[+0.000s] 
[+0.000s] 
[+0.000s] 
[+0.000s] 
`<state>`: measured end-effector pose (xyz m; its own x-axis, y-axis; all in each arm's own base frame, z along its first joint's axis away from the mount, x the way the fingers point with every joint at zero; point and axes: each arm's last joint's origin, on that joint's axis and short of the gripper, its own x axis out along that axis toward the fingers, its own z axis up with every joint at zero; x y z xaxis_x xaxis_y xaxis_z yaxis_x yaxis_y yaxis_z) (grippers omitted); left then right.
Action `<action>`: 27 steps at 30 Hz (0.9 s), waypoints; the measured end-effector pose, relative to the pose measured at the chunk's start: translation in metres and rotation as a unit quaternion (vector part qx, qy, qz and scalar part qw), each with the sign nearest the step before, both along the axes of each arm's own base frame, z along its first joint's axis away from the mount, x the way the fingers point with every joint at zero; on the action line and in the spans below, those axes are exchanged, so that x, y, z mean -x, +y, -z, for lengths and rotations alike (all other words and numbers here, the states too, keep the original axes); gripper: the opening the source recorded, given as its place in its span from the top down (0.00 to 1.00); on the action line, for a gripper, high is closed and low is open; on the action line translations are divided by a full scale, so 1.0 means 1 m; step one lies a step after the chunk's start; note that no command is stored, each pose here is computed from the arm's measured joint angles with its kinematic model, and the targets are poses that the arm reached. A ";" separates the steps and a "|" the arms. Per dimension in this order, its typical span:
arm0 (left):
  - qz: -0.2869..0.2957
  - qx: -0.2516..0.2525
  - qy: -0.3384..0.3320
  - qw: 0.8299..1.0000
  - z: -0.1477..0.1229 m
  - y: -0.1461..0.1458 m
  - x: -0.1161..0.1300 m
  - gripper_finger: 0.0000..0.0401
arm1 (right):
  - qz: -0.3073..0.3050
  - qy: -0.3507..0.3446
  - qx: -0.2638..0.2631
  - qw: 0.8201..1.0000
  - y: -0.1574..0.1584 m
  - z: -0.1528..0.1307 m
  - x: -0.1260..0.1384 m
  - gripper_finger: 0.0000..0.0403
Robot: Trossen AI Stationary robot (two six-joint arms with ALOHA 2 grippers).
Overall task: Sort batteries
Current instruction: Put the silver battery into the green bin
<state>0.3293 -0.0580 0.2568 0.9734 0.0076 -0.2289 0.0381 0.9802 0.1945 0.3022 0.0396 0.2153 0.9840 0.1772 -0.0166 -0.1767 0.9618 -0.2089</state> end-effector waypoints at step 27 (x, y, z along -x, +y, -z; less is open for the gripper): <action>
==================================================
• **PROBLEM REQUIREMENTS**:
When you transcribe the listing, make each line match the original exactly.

• **WRITTEN REPLY**:
[+0.000s] 
[+0.000s] 
[+0.000s] 
[+0.000s] 
`<state>`: measured end-effector pose (xyz m; its own x-axis, y-axis; all in each arm's own base frame, z along its first joint's axis away from the mount, x the way the fingers point with every joint at zero; point and axes: each arm's last joint's origin, on that joint's axis and short of the gripper, its own x axis out along that axis toward the fingers, its own z axis up with every joint at zero; x y z xaxis_x xaxis_y xaxis_z yaxis_x yaxis_y yaxis_z) (grippers omitted); left then right.
Action `<action>`: 27 steps at 30 Hz (0.9 s), waypoints; the measured end-effector pose, relative to the pose measured at the chunk's start: translation in metres and rotation as a unit quaternion (vector part qx, qy, qz and scalar part qw), each with the sign nearest the step before, both along the axes of each arm's own base frame, z along its first joint's axis away from the mount, x the way the fingers point with every joint at zero; on the action line and in the spans below, those axes are exchanged, so that x, y, z mean -x, +y, -z, for lengths and rotations alike (all other words and numbers here, the states too, keep the original axes); gripper: the opening the source recorded, given as its place in its span from the top down (0.00 to 1.00); on the action line, for a gripper, high is closed and low is open; on the action line translations are divided by a full scale, so 1.0 means 1 m; step one lies a step after the chunk's start; note that no command is stored, each pose here is computed from the arm's measured joint angles with its kinematic model, and the targets are poses that the arm reached. A ";" separates the steps and a "|" the arms. Per dimension in this order, its typical span:
arm0 (left):
  - qz: -0.2869..0.2957
  - qx: -0.2516..0.2525
  - qy: -0.3384..0.3320
  - qw: 0.8299..1.0000
  - z: -0.1477..0.1229 m
  - y: -0.1461..0.1458 m
  - x: -0.1161..0.1300 m
  - gripper_finger: 0.0000..0.0401
arm1 (right):
  - qz: -0.3073..0.3050
  - qy: -0.3507..0.3446
  - qx: -0.2638..0.2631
  - qw: 0.8201..1.0000
  - y: -0.1574..0.1584 m
  - z: -0.1528..0.1307 m
  - x: -0.1260..0.1384 m
  - gripper_finger: 0.0000..0.0403
Robot: Trossen AI Stationary robot (two six-joint arms with ALOHA 2 grippers).
Overall task: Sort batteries
Current instruction: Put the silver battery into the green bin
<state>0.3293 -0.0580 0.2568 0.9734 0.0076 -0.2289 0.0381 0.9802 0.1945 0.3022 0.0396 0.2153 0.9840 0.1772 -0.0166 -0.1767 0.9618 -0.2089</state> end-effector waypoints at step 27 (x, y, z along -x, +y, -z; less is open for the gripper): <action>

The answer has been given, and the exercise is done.